Не дожидаясь реакции, только поморщившись от плеснувшего в воздухе недоумения, Себастьян накрыл её ладонь губами, куснул кончики тонких пальцев. И прижал Мэйр к столешнице, обхватив узкую талию. Сразу под рубашкой, задрать которую вышло само собой. Ощущение теплой кожи под ладонью сводило с ума, заставляло смотреть в дикие глаза, на пухлые губы. На шею, на которой так притягательно билась жилка. Себастьян облизал вмиг пересохшие губы, притиснул Мэйр к столу ещё сильнее, коленом раздвигая длинные ноги.

— Так что, — он склонился к острому уху, нарочно касаясь его губами, — никаких обжиманий больше?

Мэйр отстранилась как могла, уперлась руками ему в грудь, отталкивая.

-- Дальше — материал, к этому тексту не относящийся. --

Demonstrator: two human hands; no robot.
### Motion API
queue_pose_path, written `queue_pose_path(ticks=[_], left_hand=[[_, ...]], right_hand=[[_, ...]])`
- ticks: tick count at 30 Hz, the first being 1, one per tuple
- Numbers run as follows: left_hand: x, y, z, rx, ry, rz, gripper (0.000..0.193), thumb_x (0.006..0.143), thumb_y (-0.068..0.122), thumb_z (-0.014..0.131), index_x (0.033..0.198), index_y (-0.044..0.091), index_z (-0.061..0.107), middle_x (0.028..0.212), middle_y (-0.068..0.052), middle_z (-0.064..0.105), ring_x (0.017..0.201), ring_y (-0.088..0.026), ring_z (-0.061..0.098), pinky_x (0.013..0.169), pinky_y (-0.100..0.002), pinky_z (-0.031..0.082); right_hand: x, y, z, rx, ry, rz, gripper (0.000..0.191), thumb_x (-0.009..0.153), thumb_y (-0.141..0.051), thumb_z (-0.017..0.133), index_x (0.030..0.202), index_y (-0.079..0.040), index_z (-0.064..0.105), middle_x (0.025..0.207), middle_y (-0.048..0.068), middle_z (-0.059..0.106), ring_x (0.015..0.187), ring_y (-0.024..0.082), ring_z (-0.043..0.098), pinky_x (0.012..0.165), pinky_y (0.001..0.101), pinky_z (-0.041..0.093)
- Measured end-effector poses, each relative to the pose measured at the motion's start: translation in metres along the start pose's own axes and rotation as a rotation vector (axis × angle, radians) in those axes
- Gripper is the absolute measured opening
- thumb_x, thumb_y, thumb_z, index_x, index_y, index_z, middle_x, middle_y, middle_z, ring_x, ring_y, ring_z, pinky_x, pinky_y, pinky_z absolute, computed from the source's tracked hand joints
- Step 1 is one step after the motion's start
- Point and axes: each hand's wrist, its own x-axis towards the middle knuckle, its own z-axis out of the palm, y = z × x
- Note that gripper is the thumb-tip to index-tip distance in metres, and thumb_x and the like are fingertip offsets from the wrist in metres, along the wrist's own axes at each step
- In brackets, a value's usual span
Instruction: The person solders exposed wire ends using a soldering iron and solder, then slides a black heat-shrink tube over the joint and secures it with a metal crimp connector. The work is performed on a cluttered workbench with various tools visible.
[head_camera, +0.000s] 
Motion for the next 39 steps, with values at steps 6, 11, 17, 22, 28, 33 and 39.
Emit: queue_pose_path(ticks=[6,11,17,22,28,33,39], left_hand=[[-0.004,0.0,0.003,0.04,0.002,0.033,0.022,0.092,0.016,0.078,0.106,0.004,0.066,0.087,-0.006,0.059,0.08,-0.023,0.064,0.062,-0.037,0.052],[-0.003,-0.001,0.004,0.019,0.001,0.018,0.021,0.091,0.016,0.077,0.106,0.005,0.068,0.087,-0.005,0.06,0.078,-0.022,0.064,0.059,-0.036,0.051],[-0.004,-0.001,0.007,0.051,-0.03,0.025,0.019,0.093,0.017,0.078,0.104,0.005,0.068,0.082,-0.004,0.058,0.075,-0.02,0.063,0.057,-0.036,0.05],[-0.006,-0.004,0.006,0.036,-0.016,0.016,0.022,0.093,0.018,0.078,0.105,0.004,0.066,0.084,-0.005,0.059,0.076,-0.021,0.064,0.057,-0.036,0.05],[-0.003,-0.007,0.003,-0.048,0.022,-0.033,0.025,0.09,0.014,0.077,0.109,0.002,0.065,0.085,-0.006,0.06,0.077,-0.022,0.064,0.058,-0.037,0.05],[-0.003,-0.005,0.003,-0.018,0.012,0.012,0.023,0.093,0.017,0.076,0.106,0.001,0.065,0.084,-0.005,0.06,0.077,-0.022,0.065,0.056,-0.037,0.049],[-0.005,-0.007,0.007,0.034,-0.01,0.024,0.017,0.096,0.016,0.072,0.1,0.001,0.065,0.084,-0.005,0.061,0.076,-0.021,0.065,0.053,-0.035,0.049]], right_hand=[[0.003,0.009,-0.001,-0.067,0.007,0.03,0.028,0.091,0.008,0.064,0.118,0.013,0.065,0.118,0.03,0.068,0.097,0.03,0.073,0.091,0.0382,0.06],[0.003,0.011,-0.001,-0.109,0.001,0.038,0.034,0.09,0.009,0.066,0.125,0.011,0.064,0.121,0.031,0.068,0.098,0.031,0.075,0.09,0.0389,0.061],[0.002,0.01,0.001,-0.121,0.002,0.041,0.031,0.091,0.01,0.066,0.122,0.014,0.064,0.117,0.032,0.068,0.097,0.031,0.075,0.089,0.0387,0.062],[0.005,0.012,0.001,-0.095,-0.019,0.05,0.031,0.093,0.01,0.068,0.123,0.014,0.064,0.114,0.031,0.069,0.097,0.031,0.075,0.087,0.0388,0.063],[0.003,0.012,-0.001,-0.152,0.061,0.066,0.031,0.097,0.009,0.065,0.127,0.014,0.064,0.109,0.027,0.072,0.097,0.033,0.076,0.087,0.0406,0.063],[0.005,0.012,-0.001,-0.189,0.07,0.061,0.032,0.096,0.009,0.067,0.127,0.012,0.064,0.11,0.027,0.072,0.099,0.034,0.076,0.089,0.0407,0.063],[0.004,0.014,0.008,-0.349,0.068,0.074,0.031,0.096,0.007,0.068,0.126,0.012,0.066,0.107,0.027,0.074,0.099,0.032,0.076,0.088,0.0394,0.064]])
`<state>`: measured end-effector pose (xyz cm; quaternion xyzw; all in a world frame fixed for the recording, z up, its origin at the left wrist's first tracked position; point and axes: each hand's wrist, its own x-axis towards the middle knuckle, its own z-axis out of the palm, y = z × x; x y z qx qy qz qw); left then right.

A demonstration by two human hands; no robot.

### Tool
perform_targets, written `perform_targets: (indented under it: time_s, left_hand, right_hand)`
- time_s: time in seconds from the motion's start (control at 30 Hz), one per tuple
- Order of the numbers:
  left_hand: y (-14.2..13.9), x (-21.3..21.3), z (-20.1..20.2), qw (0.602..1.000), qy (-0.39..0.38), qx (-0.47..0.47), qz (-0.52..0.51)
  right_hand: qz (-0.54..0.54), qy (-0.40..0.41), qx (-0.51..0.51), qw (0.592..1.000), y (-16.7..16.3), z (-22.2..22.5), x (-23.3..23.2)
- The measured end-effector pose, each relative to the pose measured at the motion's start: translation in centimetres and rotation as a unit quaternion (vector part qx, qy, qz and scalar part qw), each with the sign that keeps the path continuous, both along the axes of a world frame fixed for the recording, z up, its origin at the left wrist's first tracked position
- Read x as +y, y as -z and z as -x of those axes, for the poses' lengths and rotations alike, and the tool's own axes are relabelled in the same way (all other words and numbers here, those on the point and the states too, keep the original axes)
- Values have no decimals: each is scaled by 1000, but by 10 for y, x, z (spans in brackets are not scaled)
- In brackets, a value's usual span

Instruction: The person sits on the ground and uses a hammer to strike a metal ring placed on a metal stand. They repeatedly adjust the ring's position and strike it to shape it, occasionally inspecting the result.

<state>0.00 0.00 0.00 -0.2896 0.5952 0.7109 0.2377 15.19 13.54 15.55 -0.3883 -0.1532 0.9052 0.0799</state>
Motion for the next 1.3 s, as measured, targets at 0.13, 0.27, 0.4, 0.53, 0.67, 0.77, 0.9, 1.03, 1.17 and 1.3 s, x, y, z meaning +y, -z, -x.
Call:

Получилось не очень-то убедительно, учитывая, что при желании она могла переломать Себастьяну все рёбра о ближайшую стену. Спасибо Неметону, тот поведал наглядно, как сильна хиленькая с виду фея.

— Хватит! — зло выдохнула она, вовсю светя глазищами. — Прекрати это, Себастьян. Скажи честно хоть самому себе: ты лапаешь меня просто потому, что больше некого. Ты хоть понимаешь, как это унизительно?

— Я лапаю тебя, потому что мне этого хочется, — даже не пытаясь отстраниться, прошипел Себастьян. Будь он чуточку больше… социализирован, сказал бы совсем другое. И сменил бы тон, чтобы не казаться совсем уж наглой сволочью. Увы, не судьба. — Потому что ты красивая. Потому что ты нравишься мне. Меня не тянет к людям, но меня тянет к тебе. Можешь искать сколько угодно оправданий и причин, но я тебе тоже нравлюсь. Или тебе тоже больше не с кем делать всё это?